◆ Task to complete ◆
Reproduce this listing in full.
_____
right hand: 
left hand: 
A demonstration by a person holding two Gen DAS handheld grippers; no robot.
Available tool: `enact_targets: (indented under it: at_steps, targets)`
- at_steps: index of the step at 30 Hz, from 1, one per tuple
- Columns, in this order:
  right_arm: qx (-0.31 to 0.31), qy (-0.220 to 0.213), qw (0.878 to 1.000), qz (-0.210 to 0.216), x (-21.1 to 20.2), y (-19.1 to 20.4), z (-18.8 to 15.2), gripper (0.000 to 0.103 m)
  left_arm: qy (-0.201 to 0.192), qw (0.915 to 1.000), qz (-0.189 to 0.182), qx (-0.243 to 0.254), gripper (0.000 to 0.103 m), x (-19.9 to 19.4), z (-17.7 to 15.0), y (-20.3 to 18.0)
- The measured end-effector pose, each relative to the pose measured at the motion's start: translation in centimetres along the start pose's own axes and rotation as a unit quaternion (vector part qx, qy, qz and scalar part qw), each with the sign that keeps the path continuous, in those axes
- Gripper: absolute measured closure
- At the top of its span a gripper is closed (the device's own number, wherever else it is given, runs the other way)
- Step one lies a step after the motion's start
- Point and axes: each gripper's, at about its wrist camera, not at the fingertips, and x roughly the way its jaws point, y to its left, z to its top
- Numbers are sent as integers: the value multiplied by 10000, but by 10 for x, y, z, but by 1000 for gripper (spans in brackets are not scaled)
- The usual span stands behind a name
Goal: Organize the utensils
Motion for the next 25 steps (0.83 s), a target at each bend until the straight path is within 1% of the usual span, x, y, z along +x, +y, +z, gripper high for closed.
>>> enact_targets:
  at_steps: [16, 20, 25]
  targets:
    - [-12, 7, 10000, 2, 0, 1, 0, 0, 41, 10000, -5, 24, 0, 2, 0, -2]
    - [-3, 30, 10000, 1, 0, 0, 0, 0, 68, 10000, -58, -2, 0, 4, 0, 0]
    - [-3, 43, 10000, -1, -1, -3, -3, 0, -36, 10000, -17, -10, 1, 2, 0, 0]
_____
◆ Written solution ◆
right hand: 
left hand: 
A demonstration by a person holding two Gen DAS handheld grippers; no robot.
Available tool: `enact_targets: (indented under it: at_steps, targets)`
- at_steps: index of the step at 30 Hz, from 1, one per tuple
- Columns, in this order:
  right_arm: qx (-0.31 to 0.31), qy (-0.220 to 0.213), qw (0.878 to 1.000), qz (-0.210 to 0.216), x (-21.1 to 20.2), y (-19.1 to 20.4), z (-18.8 to 15.2), gripper (0.000 to 0.103 m)
  left_arm: qy (-0.201 to 0.192), qw (0.915 to 1.000), qz (-0.189 to 0.182), qx (-0.243 to 0.254), gripper (0.000 to 0.103 m), x (-19.9 to 19.4), z (-17.7 to 15.0), y (-20.3 to 18.0)
- The measured end-effector pose, each relative to the pose measured at the motion's start: translation in centimetres along the start pose's own axes and rotation as a unit quaternion (vector part qx, qy, qz and scalar part qw), each with the sign that keeps the path continuous, in those axes
- Gripper: absolute measured closure
- At the top of its span a gripper is closed (the device's own number, wherever else it is given, runs the other way)
- Step one lies a step after the motion's start
- Point and axes: each gripper's, at about its wrist camera, not at the fingertips, and x roughly the way its jaws point, y to its left, z to its top
- Numbers are sent as integers: the value multiplied by 10000, but by 10 for x, y, z, but by 1000 for gripper (spans in brackets are not scaled)
- The usual span stands behind a name
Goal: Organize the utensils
Motion for the next 25 steps (0.83 s), a target at each bend until the straight path is within 1% of the usual span, x, y, z along +x, +y, +z, gripper high for closed.
>>> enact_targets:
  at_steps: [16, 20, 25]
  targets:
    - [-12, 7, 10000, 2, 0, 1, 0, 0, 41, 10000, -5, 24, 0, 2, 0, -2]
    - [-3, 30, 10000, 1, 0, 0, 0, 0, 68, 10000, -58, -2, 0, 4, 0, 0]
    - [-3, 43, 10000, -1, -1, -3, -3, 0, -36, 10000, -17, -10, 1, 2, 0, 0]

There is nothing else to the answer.